Ne pas descendre dans le caniveau 

Les derniers mois ont prouvé que la politique ne se fait pas qu'à l'Assemblée nationale : elle se donne parfois rendez-vous dans le caniveau. Rappelez-vous la publication ordurière de la CAQ : « Couillard et Lisée en faveur du tchador pour les enseignantes dans nos écoles. » Rappelez-vous le PQ qui qualifie les demandeurs d'asile haïtiens d'« invités de Trudeau ». Rappelez-vous le PLQ qui accuse ses adversaires de souffler sur « les braises de l'intolérance » dès qu'ils osent débattre d'immigration. Rien de bien édifiant, rien qui rassure à l'approche des prochaines élections provinciales. Le problème : ces stratégies fonctionnent trop souvent. La CAQ monte dans les sondages en se positionnant comme « la seule » qui « défend nos valeurs », un slogan nauséabond.

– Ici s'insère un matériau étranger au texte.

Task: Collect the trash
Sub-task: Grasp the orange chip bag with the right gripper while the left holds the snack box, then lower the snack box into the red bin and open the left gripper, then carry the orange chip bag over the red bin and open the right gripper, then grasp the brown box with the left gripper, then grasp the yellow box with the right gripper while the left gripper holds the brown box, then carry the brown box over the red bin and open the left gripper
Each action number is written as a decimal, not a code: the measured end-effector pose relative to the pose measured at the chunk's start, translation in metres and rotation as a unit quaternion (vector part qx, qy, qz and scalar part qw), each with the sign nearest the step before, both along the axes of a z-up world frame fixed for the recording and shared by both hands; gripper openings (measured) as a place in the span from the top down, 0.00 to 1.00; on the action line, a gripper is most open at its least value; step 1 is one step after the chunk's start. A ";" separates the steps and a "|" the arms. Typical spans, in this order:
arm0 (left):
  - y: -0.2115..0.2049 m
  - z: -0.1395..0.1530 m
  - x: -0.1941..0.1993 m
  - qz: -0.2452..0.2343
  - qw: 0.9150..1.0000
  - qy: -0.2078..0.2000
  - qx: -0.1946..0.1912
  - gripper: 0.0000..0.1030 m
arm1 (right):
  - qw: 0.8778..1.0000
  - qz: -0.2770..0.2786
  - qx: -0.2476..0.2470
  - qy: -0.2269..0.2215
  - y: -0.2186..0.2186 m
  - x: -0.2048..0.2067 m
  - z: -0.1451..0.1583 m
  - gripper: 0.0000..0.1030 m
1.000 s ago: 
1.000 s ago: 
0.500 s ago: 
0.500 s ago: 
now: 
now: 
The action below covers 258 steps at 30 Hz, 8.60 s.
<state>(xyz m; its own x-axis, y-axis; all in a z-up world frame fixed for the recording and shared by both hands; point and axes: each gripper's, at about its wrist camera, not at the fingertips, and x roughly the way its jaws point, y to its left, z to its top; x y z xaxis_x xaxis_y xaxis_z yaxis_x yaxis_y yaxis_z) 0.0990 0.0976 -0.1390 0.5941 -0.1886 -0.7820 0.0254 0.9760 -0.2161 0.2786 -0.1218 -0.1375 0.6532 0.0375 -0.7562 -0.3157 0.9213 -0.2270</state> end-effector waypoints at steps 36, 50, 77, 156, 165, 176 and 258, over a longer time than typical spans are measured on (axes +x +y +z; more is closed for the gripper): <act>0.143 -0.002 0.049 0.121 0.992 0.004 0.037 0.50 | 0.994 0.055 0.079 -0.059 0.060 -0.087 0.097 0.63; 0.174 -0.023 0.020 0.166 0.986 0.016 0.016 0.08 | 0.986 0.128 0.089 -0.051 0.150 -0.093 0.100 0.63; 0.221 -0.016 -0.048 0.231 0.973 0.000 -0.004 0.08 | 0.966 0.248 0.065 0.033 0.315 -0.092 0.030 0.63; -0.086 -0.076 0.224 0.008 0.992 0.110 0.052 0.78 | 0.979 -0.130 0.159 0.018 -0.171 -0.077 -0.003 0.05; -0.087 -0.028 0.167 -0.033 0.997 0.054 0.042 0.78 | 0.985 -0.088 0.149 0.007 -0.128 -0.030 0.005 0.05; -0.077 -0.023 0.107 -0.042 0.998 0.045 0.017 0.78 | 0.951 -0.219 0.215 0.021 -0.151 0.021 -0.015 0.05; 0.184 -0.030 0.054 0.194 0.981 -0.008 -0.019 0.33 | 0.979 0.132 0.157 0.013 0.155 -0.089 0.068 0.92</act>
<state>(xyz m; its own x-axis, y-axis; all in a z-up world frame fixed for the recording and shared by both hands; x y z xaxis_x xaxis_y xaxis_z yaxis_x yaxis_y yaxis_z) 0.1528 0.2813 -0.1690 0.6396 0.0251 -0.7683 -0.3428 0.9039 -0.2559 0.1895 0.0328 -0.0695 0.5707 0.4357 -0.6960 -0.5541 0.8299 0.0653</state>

Le chef du PQ a coiffé son rival Alexandre Cloutier en brandissant l'hypothèse d'un AK-47 dissimulé sous une burqa. Et le gouvernement Couillard s'est senti obligé d'adopter le projet de loi 62 qui interdit l'autobus aux femmes qui demeurent voilées. Souhaitons donc que la surenchère et les incursions racoleuses restent un mauvais souvenir de 2017. Souhaitons-nous plutôt, en 2018, des débats certes virils, mais apaisés. Des débats qui hissent la société vers le haut.